Tension in and of it is not bad or good. Tension is just a state of being. Tension happens in good circumstances and in less favorable. The more I think about, I believe that Christians, and most faith practitioners, live best when we acknowledge that our whole life is best lived aware of the tension of God’s desire for us to live holy and righteous lives, and our inability, because of our humanness, to do so. Lutherans highlight the theology that we are both sinner and saint. We are saints because we believe that Jesus, is the Son of God and that he was born, lived, died, was buried and raised from the dead so that we could have eternal life. We believe that Jesus is our Savior, and that spending our lives trying to follow in his footsteps, as disciples will enable us to share the Kingdom of heaven with others. On the other hand, we cannot help but sin. But that doesn’t mean we should try. We all fall short of being righteous.

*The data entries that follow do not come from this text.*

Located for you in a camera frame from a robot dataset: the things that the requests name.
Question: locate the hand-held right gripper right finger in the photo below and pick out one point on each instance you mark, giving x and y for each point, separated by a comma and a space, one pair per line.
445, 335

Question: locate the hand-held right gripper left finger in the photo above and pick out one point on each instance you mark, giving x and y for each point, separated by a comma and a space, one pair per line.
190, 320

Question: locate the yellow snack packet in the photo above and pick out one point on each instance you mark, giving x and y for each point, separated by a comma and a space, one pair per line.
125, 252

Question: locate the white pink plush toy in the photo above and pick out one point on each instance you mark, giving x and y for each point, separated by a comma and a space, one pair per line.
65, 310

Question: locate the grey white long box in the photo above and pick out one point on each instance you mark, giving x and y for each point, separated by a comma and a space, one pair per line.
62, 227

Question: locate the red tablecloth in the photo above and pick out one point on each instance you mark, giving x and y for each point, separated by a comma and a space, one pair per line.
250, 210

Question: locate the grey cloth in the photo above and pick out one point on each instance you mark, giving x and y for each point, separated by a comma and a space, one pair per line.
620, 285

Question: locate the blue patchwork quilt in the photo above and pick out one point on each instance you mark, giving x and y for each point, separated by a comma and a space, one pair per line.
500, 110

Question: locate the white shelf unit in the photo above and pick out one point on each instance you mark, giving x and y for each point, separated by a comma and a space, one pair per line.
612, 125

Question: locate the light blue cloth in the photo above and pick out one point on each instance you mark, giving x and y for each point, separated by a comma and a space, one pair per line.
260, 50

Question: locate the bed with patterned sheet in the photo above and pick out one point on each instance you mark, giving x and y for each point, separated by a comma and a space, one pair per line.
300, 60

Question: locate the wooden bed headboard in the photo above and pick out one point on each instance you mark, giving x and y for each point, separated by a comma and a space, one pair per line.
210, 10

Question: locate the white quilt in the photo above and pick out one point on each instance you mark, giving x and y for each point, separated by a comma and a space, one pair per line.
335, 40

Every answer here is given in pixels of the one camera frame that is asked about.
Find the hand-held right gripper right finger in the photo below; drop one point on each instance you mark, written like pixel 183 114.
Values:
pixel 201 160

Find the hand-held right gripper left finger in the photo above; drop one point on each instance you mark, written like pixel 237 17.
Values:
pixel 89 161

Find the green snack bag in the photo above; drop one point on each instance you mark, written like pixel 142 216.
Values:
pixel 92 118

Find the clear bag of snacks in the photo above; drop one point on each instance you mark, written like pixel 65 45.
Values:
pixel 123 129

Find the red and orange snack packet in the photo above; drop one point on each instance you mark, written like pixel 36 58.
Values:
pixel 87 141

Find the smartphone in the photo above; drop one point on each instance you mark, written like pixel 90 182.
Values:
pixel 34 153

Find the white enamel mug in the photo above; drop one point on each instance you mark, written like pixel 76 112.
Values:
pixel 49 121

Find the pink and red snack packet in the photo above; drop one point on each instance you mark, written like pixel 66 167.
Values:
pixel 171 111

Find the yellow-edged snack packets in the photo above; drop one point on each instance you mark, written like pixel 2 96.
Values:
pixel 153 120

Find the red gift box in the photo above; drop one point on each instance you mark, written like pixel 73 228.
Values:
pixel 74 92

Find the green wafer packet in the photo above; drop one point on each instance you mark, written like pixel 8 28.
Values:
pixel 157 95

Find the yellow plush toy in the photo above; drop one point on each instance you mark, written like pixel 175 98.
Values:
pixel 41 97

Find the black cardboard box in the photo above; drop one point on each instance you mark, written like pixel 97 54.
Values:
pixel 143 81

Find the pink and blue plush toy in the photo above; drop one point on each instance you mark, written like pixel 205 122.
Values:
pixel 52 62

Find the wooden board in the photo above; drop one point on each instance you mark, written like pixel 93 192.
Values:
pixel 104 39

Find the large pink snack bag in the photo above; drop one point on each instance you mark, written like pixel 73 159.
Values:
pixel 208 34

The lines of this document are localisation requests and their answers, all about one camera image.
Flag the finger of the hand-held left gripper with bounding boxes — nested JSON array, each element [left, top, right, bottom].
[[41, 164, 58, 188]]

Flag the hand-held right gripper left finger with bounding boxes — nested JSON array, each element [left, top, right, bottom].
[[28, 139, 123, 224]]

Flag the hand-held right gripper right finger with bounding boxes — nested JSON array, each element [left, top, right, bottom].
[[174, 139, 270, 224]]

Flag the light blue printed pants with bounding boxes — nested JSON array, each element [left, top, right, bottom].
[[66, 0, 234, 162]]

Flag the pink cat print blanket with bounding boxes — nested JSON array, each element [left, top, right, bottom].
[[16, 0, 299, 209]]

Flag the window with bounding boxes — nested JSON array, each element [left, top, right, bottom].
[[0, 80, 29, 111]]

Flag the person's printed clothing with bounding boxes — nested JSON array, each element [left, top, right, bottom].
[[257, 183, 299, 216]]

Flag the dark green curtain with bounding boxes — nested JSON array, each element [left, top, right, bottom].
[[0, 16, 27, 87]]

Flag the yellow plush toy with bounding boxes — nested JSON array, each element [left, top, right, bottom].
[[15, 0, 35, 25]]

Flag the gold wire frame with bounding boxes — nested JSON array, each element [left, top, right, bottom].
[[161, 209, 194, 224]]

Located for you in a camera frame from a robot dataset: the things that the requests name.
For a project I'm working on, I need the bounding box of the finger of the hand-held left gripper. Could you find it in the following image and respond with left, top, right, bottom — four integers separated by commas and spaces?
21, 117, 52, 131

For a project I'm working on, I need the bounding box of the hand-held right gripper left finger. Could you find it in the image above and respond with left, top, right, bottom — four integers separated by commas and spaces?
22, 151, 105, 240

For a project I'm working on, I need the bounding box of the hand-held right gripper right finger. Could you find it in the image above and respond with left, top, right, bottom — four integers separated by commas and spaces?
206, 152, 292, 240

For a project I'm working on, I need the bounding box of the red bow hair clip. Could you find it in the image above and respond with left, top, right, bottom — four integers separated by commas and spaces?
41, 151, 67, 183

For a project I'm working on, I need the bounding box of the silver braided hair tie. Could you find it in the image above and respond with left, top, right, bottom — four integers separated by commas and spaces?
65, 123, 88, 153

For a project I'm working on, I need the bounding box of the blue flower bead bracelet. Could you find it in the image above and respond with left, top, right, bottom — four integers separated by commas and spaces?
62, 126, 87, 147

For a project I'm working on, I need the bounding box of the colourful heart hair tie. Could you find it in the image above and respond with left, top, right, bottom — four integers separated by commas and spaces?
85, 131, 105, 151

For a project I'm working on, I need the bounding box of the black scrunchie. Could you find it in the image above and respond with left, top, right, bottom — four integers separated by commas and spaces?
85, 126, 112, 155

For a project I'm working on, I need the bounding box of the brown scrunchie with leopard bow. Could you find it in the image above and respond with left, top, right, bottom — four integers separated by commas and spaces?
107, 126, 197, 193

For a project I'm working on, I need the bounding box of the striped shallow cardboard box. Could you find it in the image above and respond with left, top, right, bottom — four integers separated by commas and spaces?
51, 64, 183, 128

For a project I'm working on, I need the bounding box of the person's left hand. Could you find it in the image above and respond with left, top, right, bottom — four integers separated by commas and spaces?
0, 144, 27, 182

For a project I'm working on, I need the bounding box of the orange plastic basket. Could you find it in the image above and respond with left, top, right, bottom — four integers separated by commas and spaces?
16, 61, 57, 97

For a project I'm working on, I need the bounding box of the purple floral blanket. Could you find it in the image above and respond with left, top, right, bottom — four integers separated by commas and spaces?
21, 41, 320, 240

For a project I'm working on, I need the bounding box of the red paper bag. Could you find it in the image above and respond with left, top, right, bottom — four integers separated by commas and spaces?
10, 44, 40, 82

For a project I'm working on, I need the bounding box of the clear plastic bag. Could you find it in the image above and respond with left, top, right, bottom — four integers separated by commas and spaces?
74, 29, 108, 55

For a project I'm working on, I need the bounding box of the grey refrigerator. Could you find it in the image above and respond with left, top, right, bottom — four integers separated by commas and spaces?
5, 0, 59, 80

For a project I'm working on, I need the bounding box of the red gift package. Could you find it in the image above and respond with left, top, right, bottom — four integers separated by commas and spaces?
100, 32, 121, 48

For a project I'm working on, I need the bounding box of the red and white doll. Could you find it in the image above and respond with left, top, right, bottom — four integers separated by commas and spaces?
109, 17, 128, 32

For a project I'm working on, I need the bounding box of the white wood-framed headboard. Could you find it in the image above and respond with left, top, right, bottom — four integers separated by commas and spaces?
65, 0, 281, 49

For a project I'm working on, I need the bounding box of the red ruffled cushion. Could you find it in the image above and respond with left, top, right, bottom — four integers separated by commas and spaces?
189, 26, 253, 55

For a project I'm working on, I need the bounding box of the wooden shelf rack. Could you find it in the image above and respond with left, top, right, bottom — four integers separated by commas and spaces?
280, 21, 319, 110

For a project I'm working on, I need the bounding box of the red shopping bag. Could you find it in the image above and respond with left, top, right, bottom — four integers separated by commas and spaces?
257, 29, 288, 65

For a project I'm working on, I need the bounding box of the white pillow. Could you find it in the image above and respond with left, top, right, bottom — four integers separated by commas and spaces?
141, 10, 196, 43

I believe that one of the best ways to live graciously into the tension of faith is to pray, specifically the Examen. Each day, (twice if you are really holy, noon and evening) pray the way the Ignatians pray. The Examen is a method of prayer that many people find useful in quelling the negative vibes which comes from living in our tension filled world and our role as Christian. The Examen is a way of reviewing your day, and is really more an attitude more than a method. It is a time of thankful reflection of where God is, in our everyday life. The time it takes to do the Examen is relatively short, maybe 15 to 20 minutes. See below the primary steps, there are many versions you can look up online. I wonder how entering into Examen each day will change our lives. Perhaps the tension will soften, or we might happily live into it, appreciating the “delicious tension” of living our faith.